### Directions
Copy out each line below containing "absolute".

### Material to process
-- Opening Marker --

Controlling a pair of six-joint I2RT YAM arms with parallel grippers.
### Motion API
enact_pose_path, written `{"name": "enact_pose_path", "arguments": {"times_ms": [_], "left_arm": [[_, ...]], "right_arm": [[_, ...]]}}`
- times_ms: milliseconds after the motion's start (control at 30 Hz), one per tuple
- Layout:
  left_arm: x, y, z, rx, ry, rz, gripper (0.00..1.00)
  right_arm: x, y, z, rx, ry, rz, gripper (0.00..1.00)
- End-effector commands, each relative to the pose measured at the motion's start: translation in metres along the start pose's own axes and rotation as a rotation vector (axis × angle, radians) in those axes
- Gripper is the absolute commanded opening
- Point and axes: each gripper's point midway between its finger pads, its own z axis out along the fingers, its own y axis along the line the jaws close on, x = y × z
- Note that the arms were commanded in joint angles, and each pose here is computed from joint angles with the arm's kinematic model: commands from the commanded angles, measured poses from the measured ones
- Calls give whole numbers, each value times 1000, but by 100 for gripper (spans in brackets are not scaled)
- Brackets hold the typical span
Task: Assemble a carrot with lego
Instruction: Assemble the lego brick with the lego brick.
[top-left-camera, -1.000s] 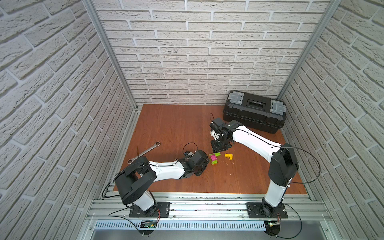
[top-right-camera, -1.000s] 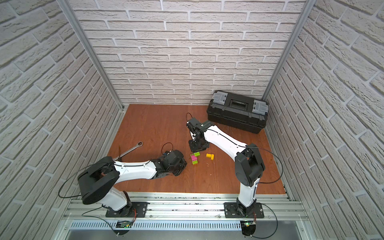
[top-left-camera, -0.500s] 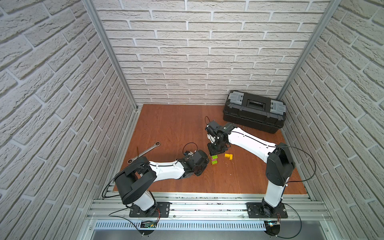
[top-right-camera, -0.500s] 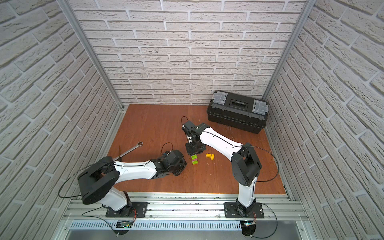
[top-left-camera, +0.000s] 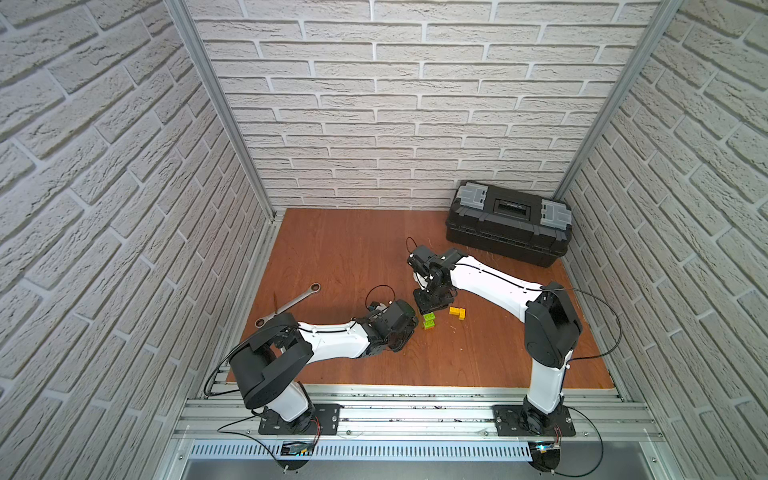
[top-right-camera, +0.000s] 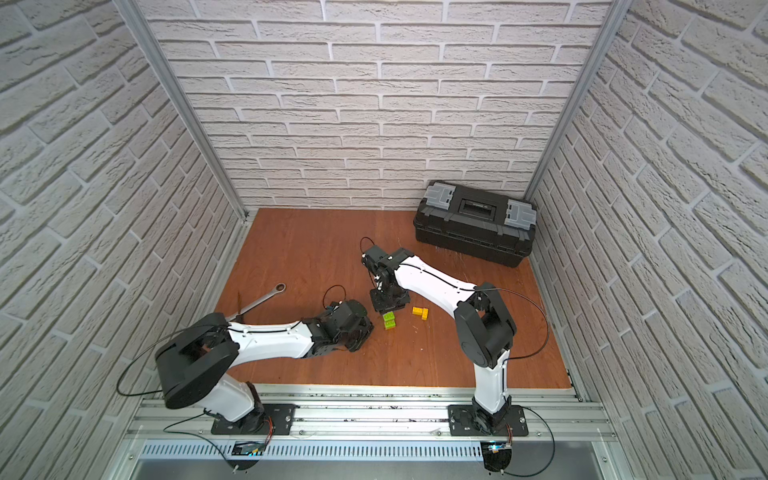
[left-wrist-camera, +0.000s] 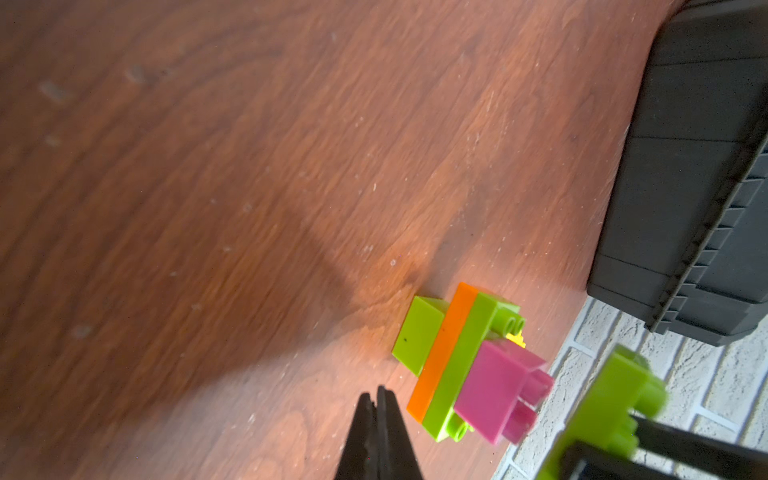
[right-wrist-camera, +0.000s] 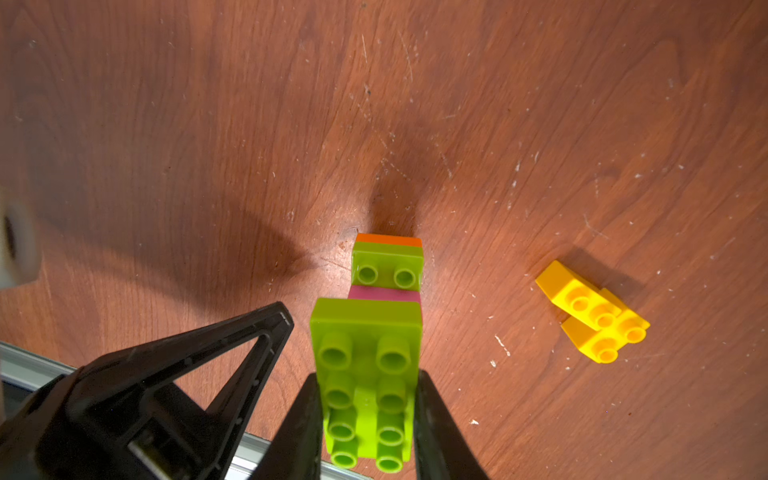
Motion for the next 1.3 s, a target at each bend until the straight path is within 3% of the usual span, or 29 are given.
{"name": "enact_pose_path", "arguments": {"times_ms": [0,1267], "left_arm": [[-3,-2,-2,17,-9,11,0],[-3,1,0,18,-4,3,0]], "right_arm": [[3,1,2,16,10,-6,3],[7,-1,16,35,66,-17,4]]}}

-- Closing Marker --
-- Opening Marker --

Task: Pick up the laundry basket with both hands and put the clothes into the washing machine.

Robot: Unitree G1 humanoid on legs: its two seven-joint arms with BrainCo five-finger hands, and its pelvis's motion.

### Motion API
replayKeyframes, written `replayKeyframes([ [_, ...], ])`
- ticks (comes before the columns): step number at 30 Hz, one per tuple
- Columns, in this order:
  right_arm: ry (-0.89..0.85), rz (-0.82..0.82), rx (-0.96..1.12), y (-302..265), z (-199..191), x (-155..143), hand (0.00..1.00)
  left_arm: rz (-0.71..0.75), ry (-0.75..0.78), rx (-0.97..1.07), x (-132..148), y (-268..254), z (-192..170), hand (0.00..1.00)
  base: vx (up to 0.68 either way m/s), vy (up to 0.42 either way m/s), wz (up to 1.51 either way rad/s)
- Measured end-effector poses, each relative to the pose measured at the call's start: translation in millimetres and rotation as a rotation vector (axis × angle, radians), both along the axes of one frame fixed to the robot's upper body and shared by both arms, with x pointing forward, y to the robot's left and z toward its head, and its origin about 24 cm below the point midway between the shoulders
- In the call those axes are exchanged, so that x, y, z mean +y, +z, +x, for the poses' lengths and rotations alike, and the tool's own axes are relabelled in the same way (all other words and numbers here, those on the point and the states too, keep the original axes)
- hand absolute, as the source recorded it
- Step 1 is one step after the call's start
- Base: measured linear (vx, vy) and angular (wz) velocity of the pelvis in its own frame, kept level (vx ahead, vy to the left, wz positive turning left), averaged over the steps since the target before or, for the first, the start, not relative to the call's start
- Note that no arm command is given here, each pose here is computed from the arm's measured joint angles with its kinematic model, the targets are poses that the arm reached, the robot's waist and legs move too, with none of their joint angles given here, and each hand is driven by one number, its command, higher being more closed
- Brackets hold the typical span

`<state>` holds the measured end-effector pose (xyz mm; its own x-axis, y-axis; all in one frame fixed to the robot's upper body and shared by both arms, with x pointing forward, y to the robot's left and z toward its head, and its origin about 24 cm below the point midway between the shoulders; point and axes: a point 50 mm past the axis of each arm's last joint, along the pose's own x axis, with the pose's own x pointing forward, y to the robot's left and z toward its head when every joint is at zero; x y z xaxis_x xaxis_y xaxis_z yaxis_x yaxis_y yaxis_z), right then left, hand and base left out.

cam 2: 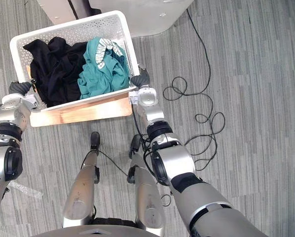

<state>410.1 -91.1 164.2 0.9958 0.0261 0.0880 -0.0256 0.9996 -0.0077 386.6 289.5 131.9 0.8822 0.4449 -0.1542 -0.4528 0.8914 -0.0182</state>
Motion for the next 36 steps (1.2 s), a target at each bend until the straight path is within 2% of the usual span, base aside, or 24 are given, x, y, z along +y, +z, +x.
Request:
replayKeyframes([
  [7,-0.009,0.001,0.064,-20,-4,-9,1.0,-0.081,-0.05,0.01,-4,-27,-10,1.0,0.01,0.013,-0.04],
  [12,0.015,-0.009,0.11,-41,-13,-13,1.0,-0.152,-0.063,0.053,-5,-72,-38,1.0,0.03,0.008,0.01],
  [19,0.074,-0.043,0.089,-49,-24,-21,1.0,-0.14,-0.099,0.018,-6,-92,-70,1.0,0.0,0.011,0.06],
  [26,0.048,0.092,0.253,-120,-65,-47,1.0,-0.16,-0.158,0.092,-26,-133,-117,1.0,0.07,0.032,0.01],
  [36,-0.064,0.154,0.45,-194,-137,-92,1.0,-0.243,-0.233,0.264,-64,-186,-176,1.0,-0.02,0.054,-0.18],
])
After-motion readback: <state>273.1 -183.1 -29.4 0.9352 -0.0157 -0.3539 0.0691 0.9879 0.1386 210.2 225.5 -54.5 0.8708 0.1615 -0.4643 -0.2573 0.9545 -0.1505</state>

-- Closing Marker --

### Response
- Gripper is the absolute commanded opening
- hand absolute, as the source recorded it

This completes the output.